■ What is needed: "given" is the word to look for; copy each line of the listing where it occurs.

■ Collected data:
- - - - -

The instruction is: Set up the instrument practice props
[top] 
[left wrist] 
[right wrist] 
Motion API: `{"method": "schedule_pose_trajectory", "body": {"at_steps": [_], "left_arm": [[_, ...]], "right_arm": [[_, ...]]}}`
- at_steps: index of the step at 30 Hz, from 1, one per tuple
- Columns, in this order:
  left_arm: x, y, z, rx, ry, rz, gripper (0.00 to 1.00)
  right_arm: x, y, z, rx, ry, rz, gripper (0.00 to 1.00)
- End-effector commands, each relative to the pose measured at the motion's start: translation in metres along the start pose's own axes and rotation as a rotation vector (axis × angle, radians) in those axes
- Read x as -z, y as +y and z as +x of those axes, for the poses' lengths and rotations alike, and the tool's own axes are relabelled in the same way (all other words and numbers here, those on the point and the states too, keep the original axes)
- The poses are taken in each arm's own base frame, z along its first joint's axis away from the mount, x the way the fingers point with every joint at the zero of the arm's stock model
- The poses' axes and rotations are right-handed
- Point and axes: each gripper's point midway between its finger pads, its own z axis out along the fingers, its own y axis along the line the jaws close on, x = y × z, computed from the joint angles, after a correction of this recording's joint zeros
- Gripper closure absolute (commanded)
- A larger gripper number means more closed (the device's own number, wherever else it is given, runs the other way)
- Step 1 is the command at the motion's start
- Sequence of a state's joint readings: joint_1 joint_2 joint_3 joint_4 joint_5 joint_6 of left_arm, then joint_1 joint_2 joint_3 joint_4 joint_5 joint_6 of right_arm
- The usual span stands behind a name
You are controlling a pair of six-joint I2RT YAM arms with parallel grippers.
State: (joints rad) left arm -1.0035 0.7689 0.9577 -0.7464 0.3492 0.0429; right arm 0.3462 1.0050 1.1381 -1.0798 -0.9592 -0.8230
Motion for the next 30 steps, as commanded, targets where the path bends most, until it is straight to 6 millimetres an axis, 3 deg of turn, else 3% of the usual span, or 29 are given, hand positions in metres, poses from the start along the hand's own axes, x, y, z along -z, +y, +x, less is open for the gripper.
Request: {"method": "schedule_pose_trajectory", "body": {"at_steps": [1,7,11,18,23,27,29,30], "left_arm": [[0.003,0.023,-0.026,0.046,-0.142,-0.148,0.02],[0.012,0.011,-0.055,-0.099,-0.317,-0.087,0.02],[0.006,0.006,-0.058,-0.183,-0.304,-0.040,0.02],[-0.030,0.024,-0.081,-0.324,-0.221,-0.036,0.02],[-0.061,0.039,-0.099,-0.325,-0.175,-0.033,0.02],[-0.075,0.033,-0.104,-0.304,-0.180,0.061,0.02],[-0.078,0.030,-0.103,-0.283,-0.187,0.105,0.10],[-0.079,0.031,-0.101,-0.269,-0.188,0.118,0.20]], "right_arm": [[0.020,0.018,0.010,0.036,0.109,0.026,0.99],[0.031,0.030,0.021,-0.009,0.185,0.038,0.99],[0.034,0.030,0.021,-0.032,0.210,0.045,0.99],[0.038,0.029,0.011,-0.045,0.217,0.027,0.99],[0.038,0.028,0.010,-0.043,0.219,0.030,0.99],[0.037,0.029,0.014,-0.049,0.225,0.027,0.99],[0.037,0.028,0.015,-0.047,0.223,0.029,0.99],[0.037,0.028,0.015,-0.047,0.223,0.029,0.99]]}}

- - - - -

■ Solution to this exercise:
- A larger gripper number means more closed (the device's own number, wherever else it is given, runs the other way)
Motion for the next 30 steps, as commanded, targets where the path bends most, until it is straight to 6 millimetres an axis, 3 deg of turn, else 3% of the usual span, or 29 are given, hand positions in metres, poses from the start along the hand's own axes, x, y, z along -z, +y, +x, less is open for the gripper.

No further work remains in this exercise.